* [TASK DESCRIPTION]: All of the data below should be written out again exactly.

* [INFORMATION SUPPLIED]:

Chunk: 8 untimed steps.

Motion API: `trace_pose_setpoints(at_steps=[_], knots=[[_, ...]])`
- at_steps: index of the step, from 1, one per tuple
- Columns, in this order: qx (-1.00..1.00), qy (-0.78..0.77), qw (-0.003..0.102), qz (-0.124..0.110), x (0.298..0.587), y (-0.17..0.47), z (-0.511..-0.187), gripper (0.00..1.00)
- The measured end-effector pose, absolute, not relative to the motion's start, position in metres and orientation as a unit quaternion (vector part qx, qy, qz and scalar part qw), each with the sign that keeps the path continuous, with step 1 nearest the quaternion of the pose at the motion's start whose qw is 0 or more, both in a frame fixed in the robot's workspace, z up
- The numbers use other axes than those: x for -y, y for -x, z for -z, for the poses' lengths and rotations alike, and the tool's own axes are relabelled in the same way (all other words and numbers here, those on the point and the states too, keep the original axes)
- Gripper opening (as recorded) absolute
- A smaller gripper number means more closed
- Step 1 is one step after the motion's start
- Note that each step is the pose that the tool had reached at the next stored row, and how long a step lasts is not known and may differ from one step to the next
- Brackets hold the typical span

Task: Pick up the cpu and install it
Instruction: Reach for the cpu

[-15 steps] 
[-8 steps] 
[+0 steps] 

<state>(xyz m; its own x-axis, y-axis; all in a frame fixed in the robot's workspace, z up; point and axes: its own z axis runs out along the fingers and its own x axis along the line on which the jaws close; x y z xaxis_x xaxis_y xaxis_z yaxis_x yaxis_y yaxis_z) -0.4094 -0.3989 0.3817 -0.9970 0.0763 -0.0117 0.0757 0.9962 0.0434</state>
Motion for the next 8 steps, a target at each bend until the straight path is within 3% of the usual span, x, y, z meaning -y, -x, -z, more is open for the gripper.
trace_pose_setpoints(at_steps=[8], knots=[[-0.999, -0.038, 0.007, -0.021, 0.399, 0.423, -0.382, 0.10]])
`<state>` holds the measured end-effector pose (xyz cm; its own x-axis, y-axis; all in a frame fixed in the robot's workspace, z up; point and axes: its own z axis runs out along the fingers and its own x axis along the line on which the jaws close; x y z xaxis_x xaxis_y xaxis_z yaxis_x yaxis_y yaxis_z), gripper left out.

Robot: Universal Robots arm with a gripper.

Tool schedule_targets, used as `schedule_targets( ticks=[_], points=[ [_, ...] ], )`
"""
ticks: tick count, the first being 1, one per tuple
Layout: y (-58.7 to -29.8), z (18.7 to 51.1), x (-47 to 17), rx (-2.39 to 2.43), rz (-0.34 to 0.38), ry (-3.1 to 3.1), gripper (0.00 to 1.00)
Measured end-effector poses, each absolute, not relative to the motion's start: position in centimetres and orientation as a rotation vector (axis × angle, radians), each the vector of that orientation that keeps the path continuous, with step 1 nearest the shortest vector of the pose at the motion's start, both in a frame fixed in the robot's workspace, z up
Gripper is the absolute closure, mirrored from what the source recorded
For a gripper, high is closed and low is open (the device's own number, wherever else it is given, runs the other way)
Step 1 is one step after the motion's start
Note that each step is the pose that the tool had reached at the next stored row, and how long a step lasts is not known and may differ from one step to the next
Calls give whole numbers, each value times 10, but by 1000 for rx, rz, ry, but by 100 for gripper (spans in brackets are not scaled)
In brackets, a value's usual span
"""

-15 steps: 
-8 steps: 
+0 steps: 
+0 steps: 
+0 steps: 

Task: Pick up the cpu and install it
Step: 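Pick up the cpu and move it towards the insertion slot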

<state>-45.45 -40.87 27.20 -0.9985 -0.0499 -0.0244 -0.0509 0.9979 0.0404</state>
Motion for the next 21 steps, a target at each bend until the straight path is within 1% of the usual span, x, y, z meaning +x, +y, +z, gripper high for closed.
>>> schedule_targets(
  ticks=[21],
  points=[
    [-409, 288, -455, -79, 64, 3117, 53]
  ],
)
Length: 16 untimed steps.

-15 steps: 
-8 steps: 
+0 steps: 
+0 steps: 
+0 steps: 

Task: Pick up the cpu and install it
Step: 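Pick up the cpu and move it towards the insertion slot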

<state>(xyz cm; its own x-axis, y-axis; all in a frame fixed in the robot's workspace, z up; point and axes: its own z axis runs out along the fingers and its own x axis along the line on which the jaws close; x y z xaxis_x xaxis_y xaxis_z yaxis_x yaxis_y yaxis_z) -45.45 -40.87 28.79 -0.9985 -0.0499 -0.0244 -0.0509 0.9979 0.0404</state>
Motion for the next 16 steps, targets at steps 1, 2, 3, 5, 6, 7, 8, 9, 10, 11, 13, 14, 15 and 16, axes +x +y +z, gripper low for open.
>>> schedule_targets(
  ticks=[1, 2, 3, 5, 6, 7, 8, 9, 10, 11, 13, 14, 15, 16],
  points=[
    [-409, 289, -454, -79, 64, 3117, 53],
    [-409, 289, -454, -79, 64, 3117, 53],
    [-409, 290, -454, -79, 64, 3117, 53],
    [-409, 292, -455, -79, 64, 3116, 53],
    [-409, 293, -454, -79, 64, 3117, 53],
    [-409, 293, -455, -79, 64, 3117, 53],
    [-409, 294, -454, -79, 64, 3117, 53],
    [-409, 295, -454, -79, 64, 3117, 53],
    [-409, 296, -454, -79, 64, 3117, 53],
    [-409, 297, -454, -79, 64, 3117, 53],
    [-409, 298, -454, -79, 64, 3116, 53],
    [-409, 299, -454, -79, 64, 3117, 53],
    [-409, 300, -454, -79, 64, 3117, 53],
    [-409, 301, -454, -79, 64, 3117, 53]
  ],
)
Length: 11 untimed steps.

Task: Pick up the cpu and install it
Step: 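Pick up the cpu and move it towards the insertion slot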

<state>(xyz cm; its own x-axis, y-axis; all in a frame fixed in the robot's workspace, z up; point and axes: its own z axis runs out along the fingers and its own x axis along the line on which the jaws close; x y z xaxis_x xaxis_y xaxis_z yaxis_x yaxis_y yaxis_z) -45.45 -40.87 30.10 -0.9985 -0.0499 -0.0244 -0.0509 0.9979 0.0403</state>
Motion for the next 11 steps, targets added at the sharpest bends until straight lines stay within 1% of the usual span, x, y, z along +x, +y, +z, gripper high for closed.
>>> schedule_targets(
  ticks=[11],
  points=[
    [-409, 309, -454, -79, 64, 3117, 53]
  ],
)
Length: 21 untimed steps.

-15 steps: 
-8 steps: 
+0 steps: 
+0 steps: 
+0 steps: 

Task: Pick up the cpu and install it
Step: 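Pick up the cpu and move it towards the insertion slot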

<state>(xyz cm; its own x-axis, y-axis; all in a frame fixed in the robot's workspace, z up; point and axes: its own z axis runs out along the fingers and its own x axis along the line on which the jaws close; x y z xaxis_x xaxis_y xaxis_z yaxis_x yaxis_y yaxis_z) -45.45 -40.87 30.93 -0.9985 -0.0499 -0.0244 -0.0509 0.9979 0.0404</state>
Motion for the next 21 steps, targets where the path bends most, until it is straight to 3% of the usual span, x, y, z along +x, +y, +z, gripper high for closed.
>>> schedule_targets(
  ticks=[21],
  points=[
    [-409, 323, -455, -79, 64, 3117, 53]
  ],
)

* [YOUR RESPONSE]:
Chunk: 8 untimed steps.

Motion API: `trace_pose_setpoints(at_steps=[_], knots=[[_, ...]])`
- at_steps: index of the step, from 1, one per tuple
- Columns, in this order: qx (-1.00..1.00), qy (-0.78..0.77), qw (-0.003..0.102), qz (-0.124..0.110), x (0.298..0.587), y (-0.17..0.47), z (-0.511..-0.187), gripper (0.00..1.00)
- The measured end-effector pose, absolute, not relative to the motion's start, position in metres and orientation as a unit quaternion (vector part qx, qy, qz and scalar part qw), each with the sign that keeps the path continuous, with step 1 nearest the quaternion of the pose at the motion's start whose qw is 0 or more, both in a frame fixed in the robot's workspace, z up
- The numbers use other axes than those: x for -y, y for -x, z for -z, for the poses' lengths and rotations alike, and the tool's own axes are relabelled in the same way (all other words and numbers here, those on the point and the states too, keep the original axes)
- Gripper opening (as recorded) absolute
- A smaller gripper number means more closed
- Step 1 is one step after the motion's start
- Note that each step is the pose that the tool had reached at the next stored row, and how long a step lasts is not known and may differ from one step to the next
- Brackets hold the typical span

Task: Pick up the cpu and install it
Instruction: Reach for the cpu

[-15 steps] 
[-8 steps] 
[+0 steps] 

<state>(xyz m; its own x-axis, y-axis; all in a frame fixed in the robot's workspace, z up; point and axes: its own z axis runs out along the fingers and its own x axis along the line on which the jaws close; x y z xaxis_x xaxis_y xaxis_z yaxis_x yaxis_y yaxis_z) -0.4094 -0.3989 0.3817 -0.9970 0.0763 -0.0117 0.0757 0.9962 0.0434</state>
Motion for the next 8 steps, a target at each bend until the straight path is within 3% of the usual span, x, y, z meaning -y, -x, -z, more is open for the gripper.
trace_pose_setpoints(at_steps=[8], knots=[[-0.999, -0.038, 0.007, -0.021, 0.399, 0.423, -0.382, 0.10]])
`<state>` holds the measured end-effector pose (xyz cm; its own x-axis, y-axis; all in a frame fixed in the robot's workspace, z up; point and axes: its own z axis runs out along the fingers and its own x axis along the line on which the jaws close; x y z xaxis_x xaxis_y xaxis_z yaxis_x yaxis_y yaxis_z), gripper left out.

Robot: Universal Robots arm with a gripper.

Tool schedule_targets, used as `schedule_targets( ticks=[_], points=[ [_, ...] ], )`
"""
ticks: tick count, the first being 1, one per tuple
Layout: y (-58.7 to -29.8), z (18.7 to 51.1), x (-47 to 17), rx (-2.39 to 2.43), rz (-0.34 to 0.38), ry (-3.1 to 3.1), gripper (0.00 to 1.00)
Measured end-effector poses, each absolute, not relative to the motion's start: position in centimetres and orientation as a rotation vector (axis × angle, radians), each the vector of that orientation that keeps the path continuous, with step 1 nearest the shortest vector of the pose at the motion's start, both in a frame fixed in the robot's workspace, z up
Gripper is the absolute closure, mirrored from what the source recorded
For a gripper, high is closed and low is open (the device's own number, wherever else it is given, runs the other way)
Step 1 is one step after the motion's start
Note that each step is the pose that the tool had reached at the next stored row, and how long a step lasts is not known and may differ from one step to the next
Calls give whole numbers, each value times 10, but by 1000 for rx, rz, ry, but by 100 for gripper (spans in brackets are not scaled)
In brackets, a value's usual span
"""

-15 steps: 
-8 steps: 
+0 steps: 
+0 steps: 
+0 steps: 

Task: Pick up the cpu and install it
Step: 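Pick up the cpu and move it towards the insertion slot
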
<state>-45.45 -40.87 27.20 -0.9985 -0.0499 -0.0244 -0.0509 0.9979 0.0404</state>
Motion for the next 21 steps, a target at each bend until the straight path is within 1% of the usual span, x, y, z meaning +x, +y, +z, gripper high for closed.
>>> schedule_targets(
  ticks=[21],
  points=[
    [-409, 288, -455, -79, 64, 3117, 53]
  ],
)
Length: 16 untimed steps.

-15 steps: 
-8 steps: 
+0 steps: 
+0 steps: 
+0 steps: 

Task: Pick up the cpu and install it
Step: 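Pick up the cpu and move it towards the insertion slot
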
<state>(xyz cm; its own x-axis, y-axis; all in a frame fixed in the robot's workspace, z up; point and axes: its own z axis runs out along the fingers and its own x axis along the line on which the jaws close; x y z xaxis_x xaxis_y xaxis_z yaxis_x yaxis_y yaxis_z) -45.45 -40.87 28.79 -0.9985 -0.0499 -0.0244 -0.0509 0.9979 0.0404</state>
Motion for the next 16 steps, targets at steps 1, 2, 3, 5, 6, 7, 8, 9, 10, 11, 13, 14, 15 and 16, axes +x +y +z, gripper low for open.
>>> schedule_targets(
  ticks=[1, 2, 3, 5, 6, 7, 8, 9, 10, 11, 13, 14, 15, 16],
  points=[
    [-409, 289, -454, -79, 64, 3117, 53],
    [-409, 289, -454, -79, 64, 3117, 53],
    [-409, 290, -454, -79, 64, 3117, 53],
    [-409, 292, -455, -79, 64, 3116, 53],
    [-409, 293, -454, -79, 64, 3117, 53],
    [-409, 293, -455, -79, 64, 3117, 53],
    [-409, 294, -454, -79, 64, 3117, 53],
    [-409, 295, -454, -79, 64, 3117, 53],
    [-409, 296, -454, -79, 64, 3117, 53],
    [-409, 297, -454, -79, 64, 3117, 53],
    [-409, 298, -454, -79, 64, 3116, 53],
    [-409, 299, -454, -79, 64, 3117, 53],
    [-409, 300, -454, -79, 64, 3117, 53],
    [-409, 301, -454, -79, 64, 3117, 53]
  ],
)
Length: 11 untimed steps.

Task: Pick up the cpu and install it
Step: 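Pick up the cpu and move it towards the insertion slot
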
<state>(xyz cm; its own x-axis, y-axis; all in a frame fixed in the robot's workspace, z up; point and axes: its own z axis runs out along the fingers and its own x axis along the line on which the jaws close; x y z xaxis_x xaxis_y xaxis_z yaxis_x yaxis_y yaxis_z) -45.45 -40.87 30.10 -0.9985 -0.0499 -0.0244 -0.0509 0.9979 0.0403</state>
Motion for the next 11 steps, targets added at the sharpest bends until straight lines stay within 1% of the usual span, x, y, z along +x, +y, +z, gripper high for closed.
>>> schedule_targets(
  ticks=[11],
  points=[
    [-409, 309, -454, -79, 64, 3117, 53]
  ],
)
Length: 21 untimed steps.

-15 steps: 
-8 steps: 
+0 steps: 
+0 steps: 
+0 steps: 

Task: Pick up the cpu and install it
Step: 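Pick up the cpu and move it towards the insertion slot
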
<state>(xyz cm; its own x-axis, y-axis; all in a frame fixed in the robot's workspace, z up; point and axes: its own z axis runs out along the fingers and its own x axis along the line on which the jaws close; x y z xaxis_x xaxis_y xaxis_z yaxis_x yaxis_y yaxis_z) -45.45 -40.87 30.93 -0.9985 -0.0499 -0.0244 -0.0509 0.9979 0.0404</state>
Motion for the next 21 steps, targets where the path bends most, until it is straight to 3% of the usual span, x, y, z along +x, +y, +z, gripper high for closed.
>>> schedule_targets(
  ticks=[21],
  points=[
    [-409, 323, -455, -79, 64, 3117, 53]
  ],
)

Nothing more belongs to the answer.